Last month I made a racket about leaving the patient engagement world. I resigned from all my current positions as a patient representative on committees and groups. My rather rhetorical question was: To what end have I put hundreds of (mostly unpaid) hours of work working with organizations to change a health system that does not want to be changed? I have been sold a lie. Nobody can show me any evidence that patient engagement efforts lead to meaningful system change.
Many people, including senior leaders of health organizations, retweeted my blog post saying things like: A must read! This was momentarily flattering, until I recognized once again that talk is cheap without action. Of the organizations I departed from? Three simply ignored me after I resigned. One said, ‘I’m sorry you are burned out.’ And one leader sent one of her staff members to meet me for coffee. I found the last response most promising.
And I hereby introduce the notion of The Exit Interview into the patient engagement world.
If you are collecting feedback about how you are doing patient engagement, I would respectfully suggest not only speaking to those currently involved with your organization. Please consider scheduling a conversation with those who have left. There are great lessons for those leaders who are unafraid of constructive feedback and who are open to being curious.
An Exit Interview says this:
- I am not making assumptions about why you left. Common assumptions associated with patients are: you burned yourself out, you are too busy, you are sick. (Note these reasons deflect the responsibility for the leaving solely onto the patient).
- I am open to the notion that if this is relationship-based work, I might have a role in your departure.
- I am curious how our organization (and indeed me) could have done a better job engaging you.
- I will apply the learnings from the Exit Interview to improve and grow.

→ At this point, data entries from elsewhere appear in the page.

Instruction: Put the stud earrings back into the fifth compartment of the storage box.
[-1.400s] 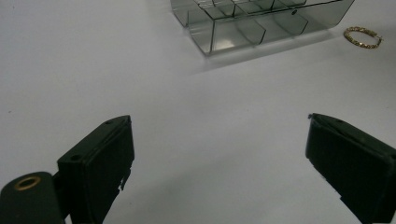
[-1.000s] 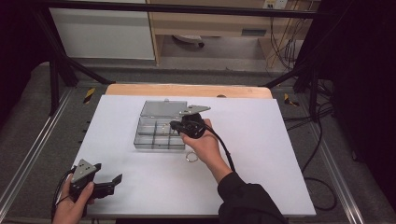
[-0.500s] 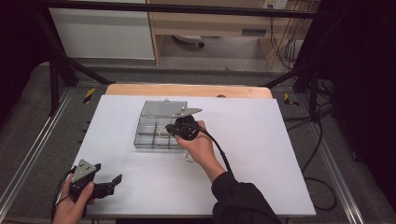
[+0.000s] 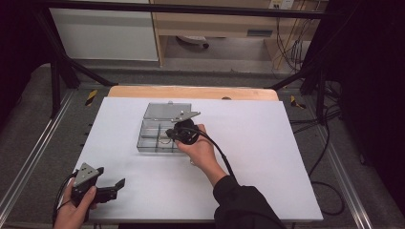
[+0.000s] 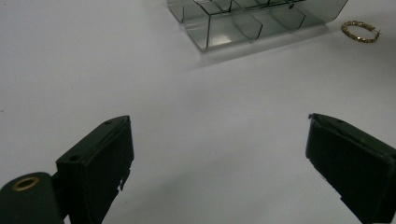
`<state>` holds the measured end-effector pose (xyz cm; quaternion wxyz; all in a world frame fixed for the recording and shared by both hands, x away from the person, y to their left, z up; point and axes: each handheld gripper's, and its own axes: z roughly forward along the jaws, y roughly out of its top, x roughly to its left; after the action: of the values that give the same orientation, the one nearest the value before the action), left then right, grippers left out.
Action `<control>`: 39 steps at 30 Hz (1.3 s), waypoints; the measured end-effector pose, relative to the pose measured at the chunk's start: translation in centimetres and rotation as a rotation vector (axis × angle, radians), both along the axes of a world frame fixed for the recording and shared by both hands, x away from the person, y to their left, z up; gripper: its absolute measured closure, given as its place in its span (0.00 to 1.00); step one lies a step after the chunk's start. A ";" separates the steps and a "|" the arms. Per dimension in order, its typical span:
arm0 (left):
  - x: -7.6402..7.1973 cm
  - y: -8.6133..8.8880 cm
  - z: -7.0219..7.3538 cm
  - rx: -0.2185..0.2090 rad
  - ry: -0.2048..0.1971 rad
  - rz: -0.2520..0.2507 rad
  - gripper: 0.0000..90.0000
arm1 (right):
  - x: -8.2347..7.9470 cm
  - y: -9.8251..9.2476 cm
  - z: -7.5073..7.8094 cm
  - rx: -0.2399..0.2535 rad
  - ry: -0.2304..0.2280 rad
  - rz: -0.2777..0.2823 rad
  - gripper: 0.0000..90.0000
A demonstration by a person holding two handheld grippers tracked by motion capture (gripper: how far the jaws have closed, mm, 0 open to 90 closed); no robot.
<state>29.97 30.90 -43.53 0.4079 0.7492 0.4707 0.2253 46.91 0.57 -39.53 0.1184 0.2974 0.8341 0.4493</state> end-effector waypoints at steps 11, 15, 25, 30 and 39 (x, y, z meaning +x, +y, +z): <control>0.0 0.0 0.0 -0.002 0.002 -0.001 0.09 | -0.2 0.4 -0.3 -0.042 0.000 0.012 0.96; 0.0 0.0 0.0 -0.001 0.002 0.000 0.09 | -0.2 0.4 -0.3 -0.055 -0.002 0.016 0.96; 0.0 0.0 -0.1 0.001 0.003 -0.002 0.09 | 0.0 0.9 -0.6 -0.079 0.009 0.008 0.96; 0.0 0.0 -0.1 0.006 0.004 -0.008 0.09 | 0.3 1.3 -0.9 -0.088 0.008 -0.011 0.96; 0.0 0.0 0.0 0.002 0.002 -0.007 0.09 | 0.8 1.9 -1.3 -0.094 0.022 -0.040 0.96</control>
<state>29.99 30.90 -43.57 0.4074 0.7515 0.4681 0.2238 47.72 2.43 -40.80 0.1319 0.3130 0.8495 0.4038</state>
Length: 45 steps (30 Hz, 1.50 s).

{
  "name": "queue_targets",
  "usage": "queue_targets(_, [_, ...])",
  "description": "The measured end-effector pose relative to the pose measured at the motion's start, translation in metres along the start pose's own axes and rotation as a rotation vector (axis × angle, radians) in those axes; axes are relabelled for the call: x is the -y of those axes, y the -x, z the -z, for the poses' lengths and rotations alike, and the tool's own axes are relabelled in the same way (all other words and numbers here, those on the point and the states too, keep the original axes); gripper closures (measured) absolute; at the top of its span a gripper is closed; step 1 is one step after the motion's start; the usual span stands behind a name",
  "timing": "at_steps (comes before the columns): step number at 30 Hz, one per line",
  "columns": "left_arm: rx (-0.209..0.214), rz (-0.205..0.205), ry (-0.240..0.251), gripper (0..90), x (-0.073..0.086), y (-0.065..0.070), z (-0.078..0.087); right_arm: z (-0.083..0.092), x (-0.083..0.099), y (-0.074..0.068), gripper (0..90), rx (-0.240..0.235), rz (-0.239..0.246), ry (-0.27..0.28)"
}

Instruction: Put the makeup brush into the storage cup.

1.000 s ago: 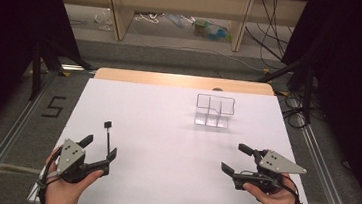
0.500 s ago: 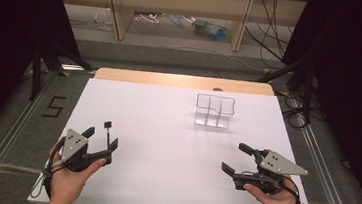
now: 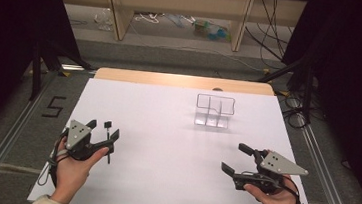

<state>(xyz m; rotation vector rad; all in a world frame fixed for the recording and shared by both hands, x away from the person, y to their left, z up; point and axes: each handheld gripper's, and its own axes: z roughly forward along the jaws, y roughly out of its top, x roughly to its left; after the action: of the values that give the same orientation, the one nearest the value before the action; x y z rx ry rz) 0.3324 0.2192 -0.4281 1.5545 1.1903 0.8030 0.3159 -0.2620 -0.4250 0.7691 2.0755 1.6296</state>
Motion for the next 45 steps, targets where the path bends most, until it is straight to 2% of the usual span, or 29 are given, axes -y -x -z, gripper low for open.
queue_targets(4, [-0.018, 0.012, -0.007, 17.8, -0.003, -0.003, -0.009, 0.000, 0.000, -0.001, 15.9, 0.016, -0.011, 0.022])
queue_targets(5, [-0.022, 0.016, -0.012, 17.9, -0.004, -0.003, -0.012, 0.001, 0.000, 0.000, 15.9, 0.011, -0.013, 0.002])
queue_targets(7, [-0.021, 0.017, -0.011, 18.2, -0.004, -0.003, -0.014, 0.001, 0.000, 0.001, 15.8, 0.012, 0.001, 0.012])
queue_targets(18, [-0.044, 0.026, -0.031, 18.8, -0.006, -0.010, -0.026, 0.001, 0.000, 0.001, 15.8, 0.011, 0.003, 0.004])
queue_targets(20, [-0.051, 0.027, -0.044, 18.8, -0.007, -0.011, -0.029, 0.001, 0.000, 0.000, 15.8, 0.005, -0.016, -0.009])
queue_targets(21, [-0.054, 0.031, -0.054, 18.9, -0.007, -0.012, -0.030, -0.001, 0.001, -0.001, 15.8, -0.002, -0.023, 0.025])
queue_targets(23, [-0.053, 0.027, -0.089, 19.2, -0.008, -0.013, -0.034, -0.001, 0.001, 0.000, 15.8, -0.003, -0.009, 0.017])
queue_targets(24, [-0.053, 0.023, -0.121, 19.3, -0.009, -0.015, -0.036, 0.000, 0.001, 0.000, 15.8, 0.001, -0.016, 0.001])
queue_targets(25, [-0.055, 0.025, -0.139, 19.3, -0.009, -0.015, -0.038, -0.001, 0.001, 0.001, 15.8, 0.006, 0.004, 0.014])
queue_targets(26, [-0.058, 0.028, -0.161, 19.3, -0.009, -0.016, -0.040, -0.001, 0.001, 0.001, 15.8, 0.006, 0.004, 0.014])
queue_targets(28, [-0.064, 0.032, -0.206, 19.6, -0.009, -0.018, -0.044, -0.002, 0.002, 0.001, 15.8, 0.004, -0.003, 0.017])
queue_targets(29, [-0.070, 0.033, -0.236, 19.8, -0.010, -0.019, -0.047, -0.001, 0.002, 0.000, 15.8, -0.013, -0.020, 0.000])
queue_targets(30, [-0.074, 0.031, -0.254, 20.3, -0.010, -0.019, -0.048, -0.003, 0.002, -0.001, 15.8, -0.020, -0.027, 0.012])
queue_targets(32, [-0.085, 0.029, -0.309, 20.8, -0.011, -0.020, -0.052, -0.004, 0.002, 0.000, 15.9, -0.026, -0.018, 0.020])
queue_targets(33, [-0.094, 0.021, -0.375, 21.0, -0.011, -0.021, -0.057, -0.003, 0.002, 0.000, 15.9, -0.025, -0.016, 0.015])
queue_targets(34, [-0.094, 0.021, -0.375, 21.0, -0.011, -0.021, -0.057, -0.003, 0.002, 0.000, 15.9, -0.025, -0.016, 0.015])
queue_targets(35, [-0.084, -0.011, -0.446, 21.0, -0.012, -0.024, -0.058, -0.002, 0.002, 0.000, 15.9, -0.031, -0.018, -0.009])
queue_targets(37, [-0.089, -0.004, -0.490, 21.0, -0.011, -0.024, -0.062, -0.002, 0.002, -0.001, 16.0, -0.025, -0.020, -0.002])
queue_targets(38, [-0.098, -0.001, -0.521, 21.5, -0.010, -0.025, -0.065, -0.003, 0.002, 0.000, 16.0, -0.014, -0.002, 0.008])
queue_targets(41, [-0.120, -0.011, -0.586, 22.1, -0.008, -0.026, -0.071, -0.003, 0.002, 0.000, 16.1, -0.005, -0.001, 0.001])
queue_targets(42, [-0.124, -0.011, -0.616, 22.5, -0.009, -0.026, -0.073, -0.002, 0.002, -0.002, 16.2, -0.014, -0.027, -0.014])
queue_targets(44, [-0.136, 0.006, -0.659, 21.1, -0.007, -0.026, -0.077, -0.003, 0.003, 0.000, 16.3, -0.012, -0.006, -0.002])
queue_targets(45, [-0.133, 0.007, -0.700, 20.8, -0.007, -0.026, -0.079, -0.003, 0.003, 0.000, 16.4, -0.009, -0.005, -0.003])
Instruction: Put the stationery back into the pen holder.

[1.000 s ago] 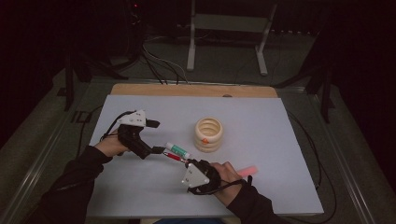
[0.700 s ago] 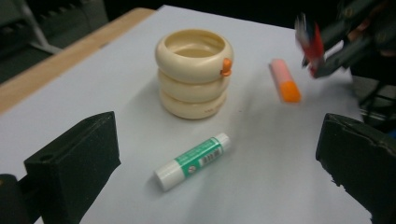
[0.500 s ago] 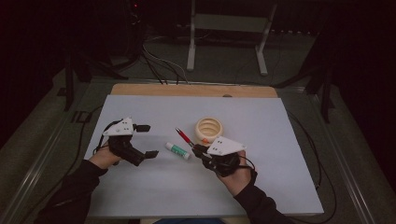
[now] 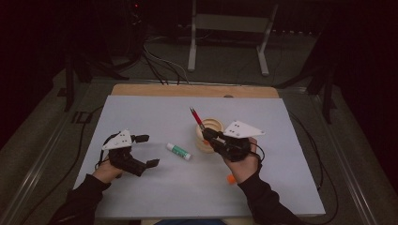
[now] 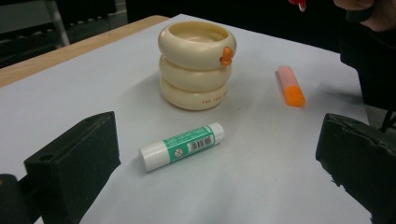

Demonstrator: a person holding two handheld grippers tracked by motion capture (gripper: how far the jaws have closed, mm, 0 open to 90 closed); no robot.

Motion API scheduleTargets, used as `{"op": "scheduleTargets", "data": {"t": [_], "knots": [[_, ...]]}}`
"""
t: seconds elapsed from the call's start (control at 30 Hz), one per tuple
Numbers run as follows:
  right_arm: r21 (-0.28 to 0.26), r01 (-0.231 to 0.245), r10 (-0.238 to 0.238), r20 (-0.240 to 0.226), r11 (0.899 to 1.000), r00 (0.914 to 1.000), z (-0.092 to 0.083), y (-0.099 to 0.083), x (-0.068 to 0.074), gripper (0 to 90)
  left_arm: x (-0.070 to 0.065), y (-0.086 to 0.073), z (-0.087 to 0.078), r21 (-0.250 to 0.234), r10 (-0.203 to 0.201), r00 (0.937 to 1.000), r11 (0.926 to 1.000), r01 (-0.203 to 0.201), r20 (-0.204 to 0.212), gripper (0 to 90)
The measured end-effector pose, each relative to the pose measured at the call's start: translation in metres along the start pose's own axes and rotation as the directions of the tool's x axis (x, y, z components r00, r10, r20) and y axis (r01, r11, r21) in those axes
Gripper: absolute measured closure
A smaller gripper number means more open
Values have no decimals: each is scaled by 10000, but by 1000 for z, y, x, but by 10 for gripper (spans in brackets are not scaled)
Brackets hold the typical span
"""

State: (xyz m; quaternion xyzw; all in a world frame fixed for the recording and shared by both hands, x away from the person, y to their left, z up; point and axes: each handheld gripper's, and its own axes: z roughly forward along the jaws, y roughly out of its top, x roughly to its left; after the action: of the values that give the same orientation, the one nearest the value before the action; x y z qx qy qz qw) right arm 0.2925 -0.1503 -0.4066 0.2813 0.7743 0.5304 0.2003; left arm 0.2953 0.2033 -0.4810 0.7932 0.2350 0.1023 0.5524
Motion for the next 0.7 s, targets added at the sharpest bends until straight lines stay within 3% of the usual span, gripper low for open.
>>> {"op": "scheduleTargets", "data": {"t": [0.3, 0.57, 0.7], "knots": [[-562, -557, 569, 199, 9969, 9982, 1, 14, -20, 801, -2, -11, -5, -423, -566, 9965, 9976, 540, -618, 2], [-793, -826, 855, 345, 9934, 9957, 12, 21, -30, 801, -12, -17, -6, -322, -526, 9953, 9982, 501, -814, 2], [-956, -982, 1026, 414, 9906, 9939, 18, 22, -35, 801, -14, -21, -8, -607, -682, 9930, 9962, 625, -961, 3]]}}
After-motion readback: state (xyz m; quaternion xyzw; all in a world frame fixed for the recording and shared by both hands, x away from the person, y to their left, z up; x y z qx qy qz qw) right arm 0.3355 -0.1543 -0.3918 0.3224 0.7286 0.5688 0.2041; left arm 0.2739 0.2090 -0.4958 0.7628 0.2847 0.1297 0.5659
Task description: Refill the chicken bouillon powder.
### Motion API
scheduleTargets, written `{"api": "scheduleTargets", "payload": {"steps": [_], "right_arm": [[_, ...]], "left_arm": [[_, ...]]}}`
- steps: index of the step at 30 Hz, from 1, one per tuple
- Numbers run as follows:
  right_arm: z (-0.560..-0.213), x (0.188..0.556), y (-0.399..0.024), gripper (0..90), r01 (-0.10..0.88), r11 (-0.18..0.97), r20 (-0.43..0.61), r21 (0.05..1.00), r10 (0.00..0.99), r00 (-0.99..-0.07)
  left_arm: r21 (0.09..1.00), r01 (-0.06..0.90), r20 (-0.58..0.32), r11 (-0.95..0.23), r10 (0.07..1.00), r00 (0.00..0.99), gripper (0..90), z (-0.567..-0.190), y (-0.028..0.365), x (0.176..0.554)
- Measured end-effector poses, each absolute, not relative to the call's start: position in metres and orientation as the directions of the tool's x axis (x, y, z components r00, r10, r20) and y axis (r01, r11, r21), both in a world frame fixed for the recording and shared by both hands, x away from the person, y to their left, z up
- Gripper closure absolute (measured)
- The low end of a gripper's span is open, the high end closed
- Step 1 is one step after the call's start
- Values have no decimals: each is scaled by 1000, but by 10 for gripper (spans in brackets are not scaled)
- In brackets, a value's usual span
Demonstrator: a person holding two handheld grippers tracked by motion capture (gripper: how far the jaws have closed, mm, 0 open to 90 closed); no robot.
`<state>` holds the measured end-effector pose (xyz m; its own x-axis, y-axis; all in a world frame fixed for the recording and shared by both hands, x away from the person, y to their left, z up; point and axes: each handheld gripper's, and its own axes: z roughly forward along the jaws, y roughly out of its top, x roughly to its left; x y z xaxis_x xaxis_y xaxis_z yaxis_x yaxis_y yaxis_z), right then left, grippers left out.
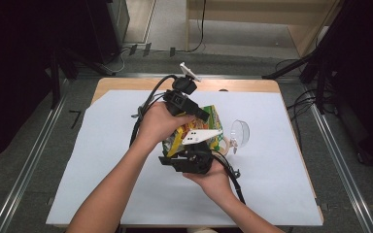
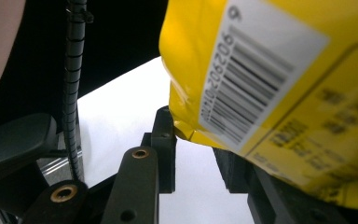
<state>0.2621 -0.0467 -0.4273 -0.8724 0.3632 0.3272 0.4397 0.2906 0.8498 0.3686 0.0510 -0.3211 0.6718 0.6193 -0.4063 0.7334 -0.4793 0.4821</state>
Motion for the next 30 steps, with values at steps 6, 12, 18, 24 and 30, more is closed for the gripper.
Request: {"api": "scheduleTargets", "payload": {"steps": [6, 12, 18, 24, 30], "right_arm": [[-427, 262, -47, 720, 442, 288, 330, 850, 364, -871], [-428, 262, -46, 721, 438, 293, 324, 850, 365, -873], [-427, 261, -46, 720, 439, 287, 327, 851, 364, -872], [-427, 261, -46, 720, 442, 288, 330, 849, 363, -871], [-426, 261, -46, 720, 439, 287, 328, 851, 362, -872]], "left_arm": [[485, 731, -405, -480, 617, 674, 791, -320, 51, 368], [487, 729, -403, -480, 617, 676, 791, -321, 51, 367], [483, 733, -407, -479, 618, 673, 791, -321, 52, 369], [483, 732, -407, -480, 617, 674, 790, -321, 52, 369], [484, 733, -409, -478, 618, 672, 790, -320, 53, 368]]}}
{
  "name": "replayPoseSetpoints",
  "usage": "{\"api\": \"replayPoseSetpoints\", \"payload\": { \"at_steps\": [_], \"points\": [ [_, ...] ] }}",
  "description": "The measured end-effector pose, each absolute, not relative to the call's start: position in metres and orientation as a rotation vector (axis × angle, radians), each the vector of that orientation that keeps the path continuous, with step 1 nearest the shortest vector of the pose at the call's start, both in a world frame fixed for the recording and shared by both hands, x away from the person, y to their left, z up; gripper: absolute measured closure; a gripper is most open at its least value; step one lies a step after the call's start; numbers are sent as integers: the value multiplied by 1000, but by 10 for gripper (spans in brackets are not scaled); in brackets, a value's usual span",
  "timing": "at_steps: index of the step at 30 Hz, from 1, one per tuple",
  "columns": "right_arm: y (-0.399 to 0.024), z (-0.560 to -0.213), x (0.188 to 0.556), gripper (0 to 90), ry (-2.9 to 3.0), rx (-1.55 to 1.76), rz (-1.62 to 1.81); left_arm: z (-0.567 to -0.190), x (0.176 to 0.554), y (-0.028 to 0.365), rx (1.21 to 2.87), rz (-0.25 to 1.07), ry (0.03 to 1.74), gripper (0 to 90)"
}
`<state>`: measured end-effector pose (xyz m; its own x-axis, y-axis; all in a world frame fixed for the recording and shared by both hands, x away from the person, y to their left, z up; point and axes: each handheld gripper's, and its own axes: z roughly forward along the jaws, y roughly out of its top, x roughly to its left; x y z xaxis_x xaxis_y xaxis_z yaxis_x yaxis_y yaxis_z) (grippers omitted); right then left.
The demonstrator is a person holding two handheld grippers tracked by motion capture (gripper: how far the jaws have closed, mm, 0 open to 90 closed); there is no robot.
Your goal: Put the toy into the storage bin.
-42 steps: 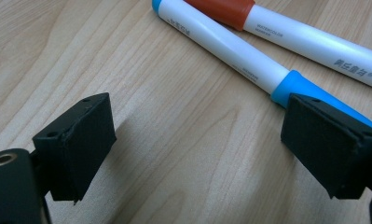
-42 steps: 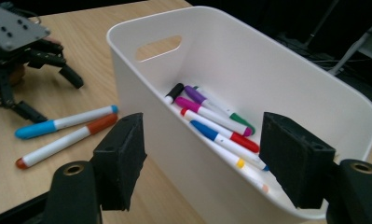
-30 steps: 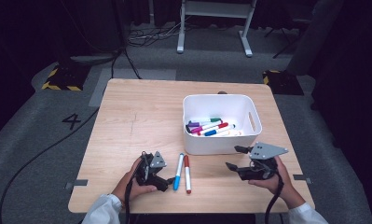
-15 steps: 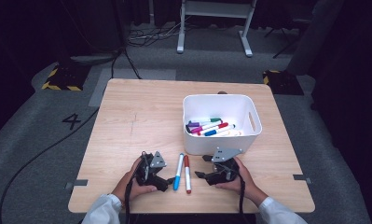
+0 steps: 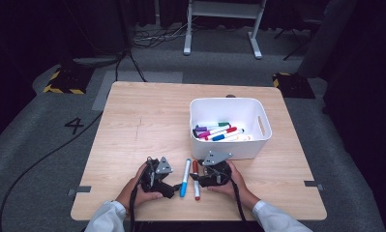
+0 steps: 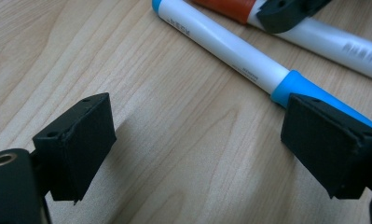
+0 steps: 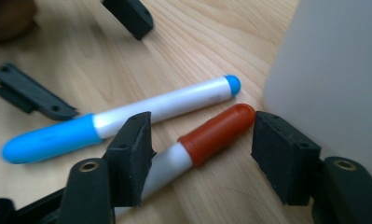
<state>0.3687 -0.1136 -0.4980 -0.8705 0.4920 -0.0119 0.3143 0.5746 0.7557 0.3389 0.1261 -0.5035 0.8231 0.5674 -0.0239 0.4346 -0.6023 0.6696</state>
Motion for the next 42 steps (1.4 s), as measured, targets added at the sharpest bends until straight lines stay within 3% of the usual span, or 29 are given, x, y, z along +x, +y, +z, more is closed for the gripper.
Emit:
{"api": "replayPoseSetpoints", "payload": {
  "at_steps": [5, 7, 11, 26, 42],
  "points": [
    [-115, -501, 371, 515, 2596, 696, 1152, -503, 339, 126, 2310, 250, 730, 101],
    [-119, -501, 371, 617, 2584, 712, 1156, -503, 339, 126, 2310, 250, 730, 101],
    [-124, -500, 370, 736, 2601, 674, 1157, -504, 339, 127, 2310, 250, 726, 101],
    [-168, -486, 363, 749, 2656, 596, 1200, -504, 339, 127, 2312, 245, 716, 100],
    [-240, -425, 347, 749, 2485, 628, 1344, -503, 340, 127, 2317, 239, 703, 98]
  ]
}}
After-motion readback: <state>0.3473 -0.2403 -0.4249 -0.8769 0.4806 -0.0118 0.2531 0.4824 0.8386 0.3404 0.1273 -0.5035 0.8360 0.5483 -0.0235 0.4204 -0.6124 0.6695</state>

- I will do my best not to take your constructive feedback personally.
- I acknowledge the courage it takes to speak up to give this type of feedback.
Alas, the lone organization who scheduled the Exit Interview with me cancelled our meeting. We picked another date but then the staff member cancelled again. This time she didn’t reschedule. I get it. I won’t let the door hit me on the way out.
Less Retweeting. More Action. An Exit Interview is a great start, a practical idea that could be implemented right away in Patient Engagement programs. Unless you are only looking for cheerleaders, which means that engagement is an exercise in tokenism to you.
I only get one swan song and this is it. My own take-away lesson is this: perhaps sharing our time and stories isn’t about changing the health system after all. Maybe it is instead about making connections with one person at a time. Maybe one single person chatted with me in the hall or read my writing or heard me speak and tilted their head and paused to think, ‘gosh I never thought about things that way.’ If us patients and caregivers advance the understanding that there are different perspectives, diverse points of view, other ways to look at things – well then maybe that’s not a failure after all.